Next up, I’ll be taking part in a pair of events next week. The first will be a visit to East Sandy Elementary school on Thursday, March 4th. I’ll do an assembly for 3rd-6th grades at 1:30 p.m. Should be fun, as always.
The next day, Friday, March 5th, I’ll be presenting at UELMA’s Spring Conference (the Utah Educational Library Media Association), which is being held at Mountain View High School (665 West Center Street, Orem, UT). I’m slated to present at noon (as is James Dashner, who somehow always seems to follow me around. I will need to think of a particularly biting joke about him to use in my presentation to teach him a lesson). The presentation is called Goosebumps, Great Expectations? Tomato, Tomaeto, Potato, Potaeto…: Why the only poor story is a story not read. I’ve put together what should be a really fun workshop on archetypes in narrative, why they exist, and how they undergird the importance of libraries as a place where children can develop narrative literacy without the impositions on reading that come from other areas of their lives. We’ll talk about archetypal theory and see it in action in a wide variety of texts, learn who fills the Darth Vader role in Pride and Prejudice, and stuff like that. Any school librarians considering me for a visit to their school are encouraged to attend the breakout session. It will give you a good idea of what I have to offer as a teacher and presenter.
Finally, a pair of events on May 15th. In the morning I’ll be conducting a two-hour workshop on characterization and triple-duty writing (come to the workshop to see what that is) for the League of Utah Writers’ Spring Workshop. I’ll be holding the workshop from 9 – 11:00 in the morning. The event is free for League members, though I promise the experience will be worthwhile even if you have to pay. (Joining the League for $24 a year is cheaper, and well worth it for any local writer.) I’ll give more information about venue and other contributors when I learn more.
After the workshop, I’m driving to Provo to take part in the Provo Library’s Annual Provo Children’s Book Festival. I believe that I will be reading from Green Dragon Codex in the afternoon, but I’m not sure when. Of course, I’ll let you know as soon as I do. This is a great—and FREE—event, so anyone interested in children’s literature really should be there. The list of participants is just fantastic. When you start with names like Brandon Mull and Shannon Hale and don’t go down much at all from there, you know it’s going to be a quality experience. Also, those who know me are aware that I don’t do many readings, especially of my work for children. (Though I’m not too shabby at it, if you’re worried about that.) If you want to hear me read from GDC, this may be your only chance in the near future.

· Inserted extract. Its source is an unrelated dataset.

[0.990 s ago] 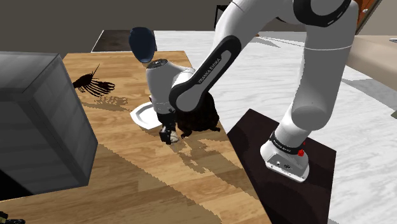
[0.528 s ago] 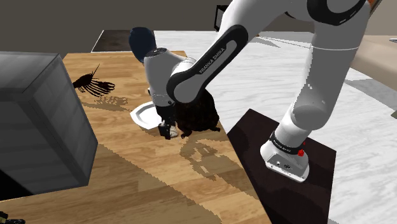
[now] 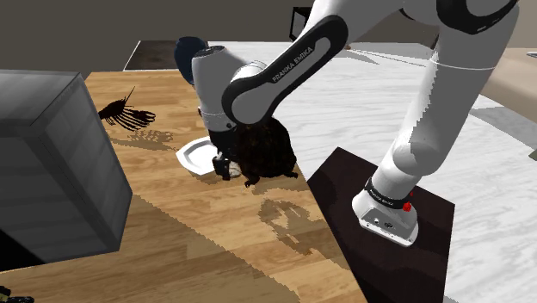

Finally, I try to announce other writing events in my local area when I hear about them (and when I remember to pass along the message). I’m not participating in this one this year, but the 2010 Teen Writers Conference is being held on Saturday, June 5th, at Weber State University. This is a really cool conference focused on encouraging teenage writers between the ages of 13 to 19. Josi Kilpack is kind of the driving force behind this conference, and she and other organizers have lined up a fantastic list of presenters and instructors, many of whom are good friends I respect a lot. If you’re a teen who writes or is interested in writing, or if you know such a person, please let them know about this event. It’s really a great opportunity for professional level instruction very early in a person’s development as a writer.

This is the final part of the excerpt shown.